I believe it was Robert E. Lee (said the soldier) who expressed the thought that it was just as well war was so horrible, or else we would like it too much. But it seems to me that we already like it to a considerable degree. Who doesn’t recall George Patton proclaiming his love for combat. “God help me, I love it!” he cried.
Or at least George C. Scott did, in his portrayal of Patton. Was that accurate, or do we owe some Hollywood screenwriter for the creation of this myth?
I’m not sure it matters. It’s clear Patton loved it, whether he ever said so or not. And, while it’s quite appropriate that he was played by Scott rather than, say, Alan Alda, I’m sure the man was not entirely lacking in sensitivity. He may have loved war, but he was very likely aware that he shouldn’t.

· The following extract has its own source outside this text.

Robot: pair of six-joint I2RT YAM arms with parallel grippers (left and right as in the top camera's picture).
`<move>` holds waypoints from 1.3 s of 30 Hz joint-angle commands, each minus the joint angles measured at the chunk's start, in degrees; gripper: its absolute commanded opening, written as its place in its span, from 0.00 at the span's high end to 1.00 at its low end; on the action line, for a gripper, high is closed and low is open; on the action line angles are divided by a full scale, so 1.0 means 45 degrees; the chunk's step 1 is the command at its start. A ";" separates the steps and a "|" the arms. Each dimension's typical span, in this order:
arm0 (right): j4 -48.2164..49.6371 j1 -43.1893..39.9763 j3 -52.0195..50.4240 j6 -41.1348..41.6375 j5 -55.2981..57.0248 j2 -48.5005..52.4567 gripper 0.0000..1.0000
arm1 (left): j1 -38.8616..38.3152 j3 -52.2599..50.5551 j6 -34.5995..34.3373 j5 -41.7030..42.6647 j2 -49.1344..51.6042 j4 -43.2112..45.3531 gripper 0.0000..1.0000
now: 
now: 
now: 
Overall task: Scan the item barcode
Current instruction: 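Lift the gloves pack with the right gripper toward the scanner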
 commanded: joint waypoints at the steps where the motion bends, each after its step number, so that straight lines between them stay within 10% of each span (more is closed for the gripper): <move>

But people do, don’t they? Otherwise we wouldn’t have so many wars. They seem to retain their popularity down through the centuries, and for all that they grow ever more horrible, we do go on having them. Old men make wars, we are occasionally told, and young men have to fight them. The implication is that older men, safely lodged behind desks, feel free to make decisions that cost the unwilling lives of the young.
But does anyone genuinely think there would be fewer wars fought if younger men were their nations’ leaders? The reverse, I think, is far more likely. The young are more reckless, with others’ lives as well as their own. And it is indeed they who fight the wars, and die in them, because they are often so eager to do so.

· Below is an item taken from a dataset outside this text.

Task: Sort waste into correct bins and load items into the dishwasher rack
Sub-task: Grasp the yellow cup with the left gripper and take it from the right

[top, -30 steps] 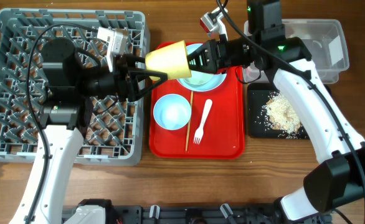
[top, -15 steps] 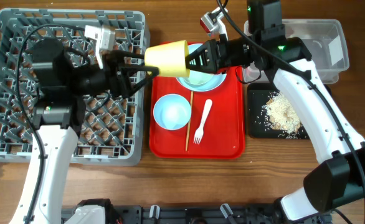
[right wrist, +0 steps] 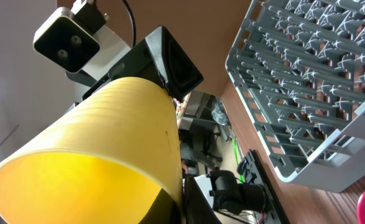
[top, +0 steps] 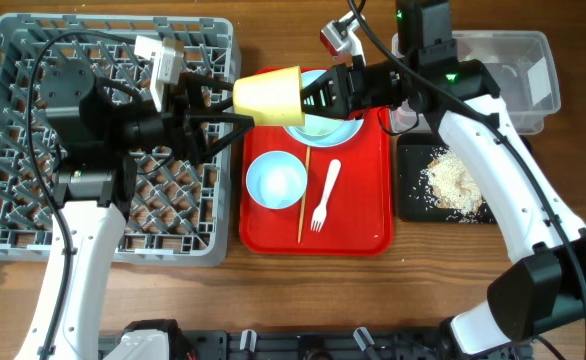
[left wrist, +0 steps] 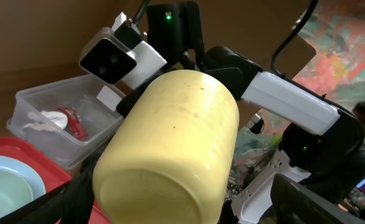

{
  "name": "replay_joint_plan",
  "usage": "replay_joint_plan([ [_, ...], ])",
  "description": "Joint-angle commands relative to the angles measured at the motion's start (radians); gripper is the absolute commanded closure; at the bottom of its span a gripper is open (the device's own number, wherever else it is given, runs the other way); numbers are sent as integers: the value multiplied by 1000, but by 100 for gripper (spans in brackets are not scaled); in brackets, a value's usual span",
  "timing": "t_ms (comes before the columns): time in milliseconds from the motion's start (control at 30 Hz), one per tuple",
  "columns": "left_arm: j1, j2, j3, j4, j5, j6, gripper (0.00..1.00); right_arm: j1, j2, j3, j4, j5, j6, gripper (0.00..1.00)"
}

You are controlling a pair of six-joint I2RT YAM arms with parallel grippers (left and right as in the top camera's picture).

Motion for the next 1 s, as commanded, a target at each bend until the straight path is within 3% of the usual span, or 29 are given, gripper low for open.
replay_joint_plan([
  [0,-31,-3,12,15,9,-9,7,13,0,11,2,-31,4,96],
  [200,-48,-3,12,45,10,-10,13,23,0,11,1,-31,4,96],
  [267,-48,-3,12,45,10,-10,28,23,0,11,1,-31,4,96],
  [300,-48,-3,12,45,10,-10,30,23,0,11,1,-31,4,96],
  [467,-48,-3,12,45,10,-10,30,23,0,11,1,-31,4,96],
  [733,-48,-3,12,44,3,-10,39,23,0,11,1,-31,4,95],
  [900,-47,-3,12,-7,-62,-6,44,23,0,11,2,-31,4,76],
  [967,-47,-3,12,-85,-131,33,49,23,0,11,-2,2,3,75],
])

I am not wholly without experience here. I saw combat in one war, and ordered men about in others. War is awful, certainly, but it is also quite wonderful. The two words once had the same meaning, did you know that? Awful and wonderful. The former we reserve now for that which we regard as especially bad, the latter for what seems especially good, yet they both have the same root meaning. Full of awe, full of wonder.